What are the different types or variations of Candida albicans?

What are some common applications of Candida albicans research?

Candida albicans research has a wide range of applications, including investigating its role in the gut microbiome, developing new antifungal drugs, exploring the mechanisms of Candida-related infections, and studying the interactions between Candida and the host immune system. Advances in Candida albicans research can lead to improved diagnostic tools, personalized treatment approaches, and a better understanding of its impact on human health and disease.

What are some common usage challenges with Candida albicans research?

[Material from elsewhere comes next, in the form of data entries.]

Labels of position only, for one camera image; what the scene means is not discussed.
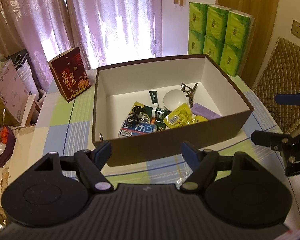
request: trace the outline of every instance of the barcode
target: barcode
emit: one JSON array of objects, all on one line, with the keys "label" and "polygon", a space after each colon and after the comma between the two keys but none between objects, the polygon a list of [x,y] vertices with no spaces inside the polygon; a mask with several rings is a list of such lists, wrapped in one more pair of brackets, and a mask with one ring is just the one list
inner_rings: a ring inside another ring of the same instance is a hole
[{"label": "barcode", "polygon": [[177,122],[178,120],[179,120],[179,117],[178,117],[177,115],[175,115],[174,117],[170,118],[170,119],[168,120],[168,122],[169,122],[170,124],[174,124],[174,123]]},{"label": "barcode", "polygon": [[123,135],[123,136],[128,136],[128,137],[132,136],[132,132],[131,131],[127,131],[127,130],[121,130],[120,134]]}]

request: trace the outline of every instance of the checkered tablecloth
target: checkered tablecloth
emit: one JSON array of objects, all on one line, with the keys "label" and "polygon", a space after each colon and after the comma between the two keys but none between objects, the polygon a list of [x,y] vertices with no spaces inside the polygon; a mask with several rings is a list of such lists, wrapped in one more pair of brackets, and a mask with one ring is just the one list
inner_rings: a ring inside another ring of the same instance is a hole
[{"label": "checkered tablecloth", "polygon": [[[60,156],[69,156],[81,149],[94,149],[92,112],[96,70],[87,71],[87,75],[92,84],[91,88],[70,103],[66,102],[55,82],[52,82],[34,131],[31,144],[34,155],[30,158],[29,165],[49,151],[57,151]],[[287,178],[279,153],[256,146],[250,140],[254,130],[281,130],[251,89],[239,77],[232,80],[251,102],[254,111],[235,138],[209,148],[221,155],[234,155],[236,151],[243,151],[258,160],[290,189],[294,201],[286,224],[289,227],[300,227],[300,175]],[[118,183],[175,183],[189,172],[191,169],[181,155],[120,167],[106,165],[102,170],[114,186]],[[229,173],[219,172],[218,178],[227,174]],[[64,172],[64,175],[76,178],[72,171]]]}]

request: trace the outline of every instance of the yellow plastic packaging
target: yellow plastic packaging
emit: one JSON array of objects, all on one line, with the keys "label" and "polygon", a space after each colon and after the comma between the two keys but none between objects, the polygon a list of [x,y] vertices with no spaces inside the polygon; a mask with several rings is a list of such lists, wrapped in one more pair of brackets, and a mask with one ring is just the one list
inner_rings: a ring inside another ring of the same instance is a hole
[{"label": "yellow plastic packaging", "polygon": [[207,121],[207,119],[199,115],[192,118],[191,109],[186,103],[183,103],[181,106],[179,106],[176,110],[168,114],[168,116],[163,119],[163,122],[169,128],[182,127],[185,125],[203,121]]}]

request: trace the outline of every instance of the quilted chair cover
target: quilted chair cover
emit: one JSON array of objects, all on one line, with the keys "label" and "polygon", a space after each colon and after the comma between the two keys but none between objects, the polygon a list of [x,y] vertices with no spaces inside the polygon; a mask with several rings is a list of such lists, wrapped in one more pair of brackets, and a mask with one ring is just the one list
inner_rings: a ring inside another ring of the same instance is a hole
[{"label": "quilted chair cover", "polygon": [[280,38],[269,63],[254,89],[254,93],[274,117],[281,130],[290,134],[300,125],[300,106],[278,105],[279,93],[300,92],[300,47]]}]

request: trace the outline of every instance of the tissue pack
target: tissue pack
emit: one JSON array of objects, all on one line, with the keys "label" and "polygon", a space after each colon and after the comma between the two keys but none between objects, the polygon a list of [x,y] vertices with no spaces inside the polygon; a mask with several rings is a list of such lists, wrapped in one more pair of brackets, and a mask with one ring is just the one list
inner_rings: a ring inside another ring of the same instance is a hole
[{"label": "tissue pack", "polygon": [[221,5],[208,6],[206,36],[224,42],[230,10],[230,8]]},{"label": "tissue pack", "polygon": [[206,34],[208,5],[189,3],[189,30]]},{"label": "tissue pack", "polygon": [[203,54],[210,56],[212,60],[219,65],[223,45],[222,41],[206,36],[204,39]]},{"label": "tissue pack", "polygon": [[228,14],[225,43],[238,49],[243,49],[247,41],[251,22],[251,15],[233,10]]},{"label": "tissue pack", "polygon": [[230,76],[237,75],[242,50],[225,43],[222,51],[220,67]]},{"label": "tissue pack", "polygon": [[202,54],[204,35],[189,31],[188,54]]}]

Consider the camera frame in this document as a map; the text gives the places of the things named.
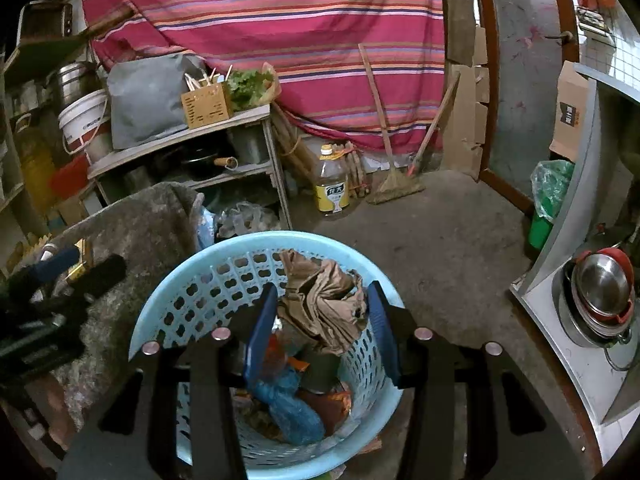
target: yellow box
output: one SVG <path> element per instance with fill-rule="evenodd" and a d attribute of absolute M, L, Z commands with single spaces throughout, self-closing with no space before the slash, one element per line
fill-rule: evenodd
<path fill-rule="evenodd" d="M 189 128 L 225 121 L 234 114 L 225 82 L 203 86 L 180 96 Z"/>

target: green plastic bag
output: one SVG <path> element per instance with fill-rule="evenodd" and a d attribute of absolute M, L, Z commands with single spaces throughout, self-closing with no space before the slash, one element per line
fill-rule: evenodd
<path fill-rule="evenodd" d="M 574 164 L 567 160 L 544 160 L 531 173 L 533 201 L 541 218 L 553 223 L 569 189 Z"/>

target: white bucket
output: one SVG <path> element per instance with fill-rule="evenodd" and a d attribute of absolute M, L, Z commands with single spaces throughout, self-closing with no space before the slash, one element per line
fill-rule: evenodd
<path fill-rule="evenodd" d="M 91 92 L 70 104 L 60 112 L 58 123 L 69 155 L 84 150 L 89 163 L 93 164 L 113 151 L 111 110 L 105 89 Z"/>

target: basket rim
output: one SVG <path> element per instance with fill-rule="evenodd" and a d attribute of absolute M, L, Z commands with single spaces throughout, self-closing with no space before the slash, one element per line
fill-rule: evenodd
<path fill-rule="evenodd" d="M 358 260 L 360 263 L 362 263 L 363 266 L 366 266 L 369 270 L 372 270 L 378 275 L 377 279 L 380 281 L 380 285 L 389 298 L 389 301 L 397 306 L 404 308 L 404 303 L 402 302 L 400 295 L 398 294 L 396 288 L 393 286 L 386 274 L 382 272 L 382 270 L 371 260 L 369 260 L 364 254 L 361 254 L 359 251 L 353 249 L 352 247 L 349 247 L 346 244 L 322 235 L 316 235 L 302 231 L 283 230 L 250 233 L 215 243 L 214 245 L 191 255 L 183 263 L 175 267 L 174 270 L 172 270 L 167 276 L 164 277 L 162 282 L 160 282 L 159 285 L 156 286 L 155 290 L 149 296 L 148 300 L 146 300 L 146 303 L 140 310 L 140 314 L 138 315 L 138 320 L 136 321 L 136 326 L 132 332 L 129 343 L 129 359 L 131 359 L 138 351 L 137 348 L 133 348 L 132 343 L 134 340 L 140 337 L 140 331 L 142 330 L 141 326 L 143 326 L 144 324 L 139 323 L 138 321 L 146 315 L 146 311 L 148 310 L 147 307 L 155 303 L 165 293 L 165 289 L 167 288 L 168 284 L 171 283 L 178 275 L 182 274 L 185 269 L 188 269 L 188 267 L 193 265 L 194 261 L 202 260 L 205 258 L 208 259 L 214 256 L 216 253 L 224 251 L 234 245 L 248 246 L 256 240 L 258 242 L 260 240 L 270 240 L 272 242 L 276 238 L 281 238 L 282 240 L 287 240 L 288 242 L 291 242 L 292 240 L 295 241 L 296 239 L 306 241 L 312 240 L 334 247 L 338 250 L 351 253 L 351 256 L 355 260 Z M 255 248 L 253 249 L 244 248 L 244 252 L 257 250 L 260 250 L 259 243 L 256 244 Z M 373 440 L 373 438 L 384 428 L 386 423 L 395 412 L 401 397 L 402 391 L 393 386 L 391 381 L 385 381 L 383 389 L 379 391 L 378 396 L 376 397 L 376 401 L 373 403 L 373 406 L 370 408 L 367 415 L 361 419 L 360 425 L 353 431 L 353 433 L 347 436 L 343 441 L 339 442 L 331 449 L 325 452 L 321 452 L 320 455 L 297 464 L 284 466 L 270 465 L 247 467 L 246 472 L 248 479 L 304 480 L 319 476 L 327 471 L 331 471 L 331 469 L 345 463 L 348 459 L 352 458 L 354 455 L 356 455 L 357 452 L 359 452 L 359 450 L 361 450 L 371 440 Z"/>

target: green leafy vegetable
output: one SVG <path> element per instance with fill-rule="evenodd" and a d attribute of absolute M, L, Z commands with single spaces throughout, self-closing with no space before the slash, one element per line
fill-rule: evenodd
<path fill-rule="evenodd" d="M 273 82 L 273 76 L 270 73 L 257 70 L 233 70 L 226 83 L 229 86 L 234 111 L 239 112 L 255 107 L 271 82 Z"/>

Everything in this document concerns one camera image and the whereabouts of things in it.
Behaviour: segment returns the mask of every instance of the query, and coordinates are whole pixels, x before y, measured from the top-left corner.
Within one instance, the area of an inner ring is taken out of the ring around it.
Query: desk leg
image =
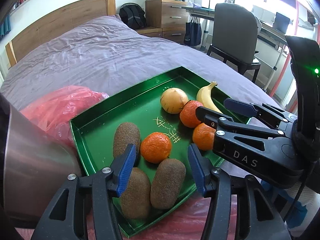
[[[207,39],[208,39],[208,33],[209,33],[209,31],[207,30],[207,25],[208,25],[208,20],[205,19],[203,38],[202,38],[202,43],[200,47],[200,51],[203,51],[203,53],[205,52],[205,46],[207,45]]]
[[[278,59],[277,59],[277,62],[276,62],[276,64],[275,64],[275,66],[273,67],[273,70],[272,70],[272,72],[271,72],[271,75],[270,75],[270,77],[268,78],[268,81],[267,81],[266,85],[265,85],[265,86],[263,87],[263,89],[262,89],[264,92],[267,91],[267,88],[268,88],[268,86],[270,85],[270,82],[271,82],[271,80],[273,79],[273,77],[274,77],[274,75],[275,75],[275,73],[276,73],[277,65],[278,65],[278,63],[279,63],[279,61],[280,61],[280,59],[281,59],[282,54],[283,54],[284,47],[285,47],[285,45],[282,46],[282,49],[281,49],[280,54],[279,54],[279,57],[278,57]]]

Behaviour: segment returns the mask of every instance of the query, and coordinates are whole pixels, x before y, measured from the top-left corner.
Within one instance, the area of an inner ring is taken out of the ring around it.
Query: table
[[[206,20],[205,28],[204,28],[204,36],[203,36],[202,44],[201,44],[201,48],[200,48],[200,50],[204,51],[204,48],[207,43],[207,38],[208,38],[207,24],[208,24],[208,20],[214,21],[214,10],[209,9],[209,8],[204,8],[204,7],[202,7],[202,8],[182,7],[182,8],[185,9],[186,12],[188,12],[192,17],[198,17],[198,18],[202,18],[202,19]],[[263,91],[266,92],[267,87],[269,86],[273,76],[276,73],[277,65],[279,64],[281,56],[284,52],[284,47],[287,46],[288,44],[285,39],[285,35],[283,33],[279,32],[276,29],[273,29],[270,25],[268,25],[264,22],[261,22],[261,24],[262,24],[262,28],[261,28],[261,31],[258,35],[258,39],[260,39],[264,42],[267,42],[272,47],[273,47],[273,45],[275,46],[275,48],[281,47],[281,51],[280,51],[279,57],[276,61],[276,64],[272,68],[271,75],[268,78],[267,83],[263,87]]]

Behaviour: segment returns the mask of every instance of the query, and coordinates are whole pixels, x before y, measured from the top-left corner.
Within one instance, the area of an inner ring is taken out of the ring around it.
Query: mandarin orange
[[[203,106],[203,104],[196,100],[190,100],[184,105],[180,113],[180,120],[186,127],[195,128],[201,123],[196,117],[196,109],[198,106]]]
[[[169,137],[161,132],[149,134],[140,145],[142,157],[151,163],[162,162],[170,155],[171,149],[172,143]]]
[[[215,132],[214,128],[201,123],[193,130],[192,140],[200,150],[212,150]]]

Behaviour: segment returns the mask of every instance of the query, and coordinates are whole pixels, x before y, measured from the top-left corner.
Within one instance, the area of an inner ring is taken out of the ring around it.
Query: black backpack
[[[147,26],[144,10],[136,3],[125,3],[120,7],[121,20],[131,29],[137,30]]]

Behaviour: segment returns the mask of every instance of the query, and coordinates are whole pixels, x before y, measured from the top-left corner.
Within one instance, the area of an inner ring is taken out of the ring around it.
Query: wooden drawer unit
[[[145,33],[143,36],[151,37],[151,38],[162,38],[162,32],[158,33]]]
[[[162,31],[162,38],[170,41],[175,41],[177,43],[183,43],[185,34],[185,28],[164,28]]]
[[[147,24],[157,28],[186,27],[188,13],[181,8],[186,5],[186,2],[177,0],[147,0]]]
[[[143,29],[137,30],[137,33],[147,37],[162,38],[162,28],[145,27]]]

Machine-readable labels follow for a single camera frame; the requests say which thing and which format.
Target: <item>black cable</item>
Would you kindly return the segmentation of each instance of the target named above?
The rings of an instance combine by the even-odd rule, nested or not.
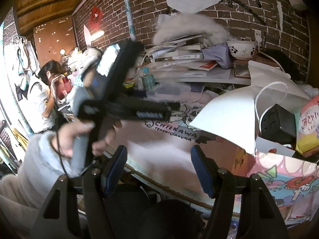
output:
[[[62,156],[61,156],[61,152],[60,152],[60,141],[59,141],[58,130],[59,130],[59,115],[57,114],[57,118],[55,120],[55,133],[56,133],[56,141],[57,141],[57,144],[58,144],[58,155],[59,155],[59,158],[60,158],[60,163],[61,163],[62,169],[63,169],[65,175],[67,177],[69,177],[68,173],[66,172],[66,169],[64,167],[63,161],[62,161]]]

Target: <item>wooden ceiling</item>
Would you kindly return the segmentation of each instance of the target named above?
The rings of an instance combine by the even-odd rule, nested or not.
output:
[[[30,33],[35,26],[71,15],[82,0],[17,0],[20,34]]]

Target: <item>power adapter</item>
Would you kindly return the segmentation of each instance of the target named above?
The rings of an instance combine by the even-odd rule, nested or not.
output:
[[[290,144],[296,138],[295,116],[275,104],[261,120],[261,137],[282,145]]]

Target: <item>bolt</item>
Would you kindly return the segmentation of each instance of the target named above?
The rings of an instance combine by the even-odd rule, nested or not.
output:
[[[93,175],[98,175],[98,174],[100,174],[100,172],[101,172],[101,170],[100,170],[100,169],[97,169],[97,168],[95,168],[95,169],[92,170],[92,174],[93,174]]]
[[[218,172],[219,172],[220,174],[226,174],[226,173],[227,173],[227,170],[226,170],[225,168],[219,168],[219,169],[218,169]]]
[[[260,179],[260,176],[256,173],[254,173],[252,176],[251,176],[255,181],[259,180]]]
[[[66,180],[66,175],[65,174],[63,174],[63,175],[61,175],[60,177],[59,177],[59,180],[62,182],[62,181],[64,181],[64,180]]]

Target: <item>white fluffy fur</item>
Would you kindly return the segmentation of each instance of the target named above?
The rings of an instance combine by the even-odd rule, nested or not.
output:
[[[153,38],[154,45],[177,39],[186,35],[203,34],[216,45],[230,40],[228,31],[212,18],[201,14],[179,14],[166,20],[159,26]]]

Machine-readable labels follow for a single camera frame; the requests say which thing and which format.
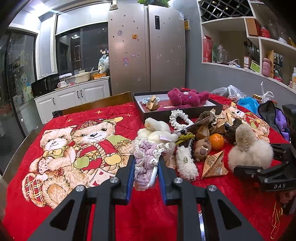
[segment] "silver bolt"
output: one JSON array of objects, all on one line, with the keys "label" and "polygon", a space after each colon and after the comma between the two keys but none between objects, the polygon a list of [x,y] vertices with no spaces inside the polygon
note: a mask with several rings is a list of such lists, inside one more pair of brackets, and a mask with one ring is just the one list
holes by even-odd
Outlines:
[{"label": "silver bolt", "polygon": [[180,177],[176,177],[176,178],[174,179],[174,182],[179,184],[179,183],[182,183],[182,182],[183,182],[183,179],[180,178]]},{"label": "silver bolt", "polygon": [[117,183],[119,181],[118,177],[111,177],[110,182],[111,183]]},{"label": "silver bolt", "polygon": [[78,185],[77,187],[75,187],[76,192],[82,192],[84,190],[84,186],[83,185]]},{"label": "silver bolt", "polygon": [[217,187],[215,185],[209,185],[208,189],[209,191],[214,192],[217,190]]}]

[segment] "pink stuffed animal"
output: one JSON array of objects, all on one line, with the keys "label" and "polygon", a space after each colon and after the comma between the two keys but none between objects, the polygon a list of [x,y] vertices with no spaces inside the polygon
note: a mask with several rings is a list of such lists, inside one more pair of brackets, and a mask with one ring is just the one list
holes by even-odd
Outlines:
[{"label": "pink stuffed animal", "polygon": [[208,100],[210,93],[207,91],[197,93],[196,90],[181,92],[178,88],[168,92],[168,97],[173,107],[161,107],[159,110],[181,109],[203,106]]}]

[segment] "orange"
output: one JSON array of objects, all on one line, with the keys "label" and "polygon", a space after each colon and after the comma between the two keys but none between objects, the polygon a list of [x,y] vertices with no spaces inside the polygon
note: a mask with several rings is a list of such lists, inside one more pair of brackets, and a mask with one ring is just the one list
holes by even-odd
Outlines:
[{"label": "orange", "polygon": [[213,150],[220,150],[224,145],[224,138],[220,134],[213,134],[209,137]]}]

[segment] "pink thermos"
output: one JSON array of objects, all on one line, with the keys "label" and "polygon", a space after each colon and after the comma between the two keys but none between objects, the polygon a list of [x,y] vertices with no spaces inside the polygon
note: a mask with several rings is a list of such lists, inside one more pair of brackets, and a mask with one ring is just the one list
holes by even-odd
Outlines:
[{"label": "pink thermos", "polygon": [[271,61],[267,58],[263,59],[262,74],[267,77],[270,77],[271,74]]}]

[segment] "printed plaid hat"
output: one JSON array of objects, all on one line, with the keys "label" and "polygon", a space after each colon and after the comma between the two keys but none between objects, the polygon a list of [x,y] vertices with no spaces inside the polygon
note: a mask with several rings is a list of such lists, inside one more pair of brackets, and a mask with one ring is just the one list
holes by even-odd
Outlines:
[{"label": "printed plaid hat", "polygon": [[73,135],[74,131],[84,129],[84,128],[89,127],[89,126],[95,126],[97,124],[102,123],[103,121],[106,121],[106,120],[105,119],[88,120],[88,121],[74,127],[72,129],[70,135]]}]

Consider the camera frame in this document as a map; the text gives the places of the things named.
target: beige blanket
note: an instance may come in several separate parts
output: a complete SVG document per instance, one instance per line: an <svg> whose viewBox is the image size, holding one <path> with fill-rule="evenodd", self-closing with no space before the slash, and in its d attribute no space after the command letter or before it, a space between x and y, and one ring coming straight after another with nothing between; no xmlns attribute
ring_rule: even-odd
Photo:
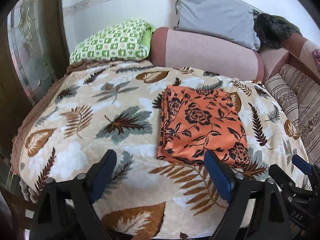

One of the key challenges in Candida albicans research is the need for reproducible and accurate experimental protocols. Variations in experimental conditions, reagents, and techniques can significantly impact the results, making it difficult to compare findings across studies. This is where PubCompare.ai can be a valuable tool, helpping reserachers identify the most effective protocols and minimize the risk of experimental errors or inconsistencies.

More about "Candida albicans"

Candida albicans is a yeast-like fungus that is a common member of the human gut microbiome.
It is a opportunistic pathogen that can cause infections, particularly in immunocompromised individuals.
Candida research is crucial for understanding its role in health and disease, as well as developing effective treatments.
PubCompare.ai is an innovative AI-driven platform that enhances the reproducibility and accuracy of Candida albicans research.
It helps scientists easily locate protocols from literature, pre-prints, and patents, while utilizing AI-driven comparisons to identify the best protocols and products.
This cutting-edge technoloogy improves the efficiency and quality of Candida albicans research, enabling seamless and impactful investigations.
Candida albicans is often studied alongside other common microbial species, such as Staphylococcus aureus, Escherichia coli, Pseudomonas aeruginosa, Bacillus subtilis, Enterococcus faecalis, and Klebsiella pneumoniae.
These microorganisms can interact with Candida in the human body and play a role in various health conditions.
Researchers commonly use Sabouraud dextrose agar and RPMI 1640 medium to culture and study Candida albicans in the laboratory.
These specialized media provide the necessary nutrients and conditions for the fungus to grow and thrive.
By leveraging the insights and capabilities of PubCompare.ai, scientists can enhance the efficiency, reproducibility, and impact of their Candida albicans research, leading to a better understanding of this important fungus and the development of more effective treatments.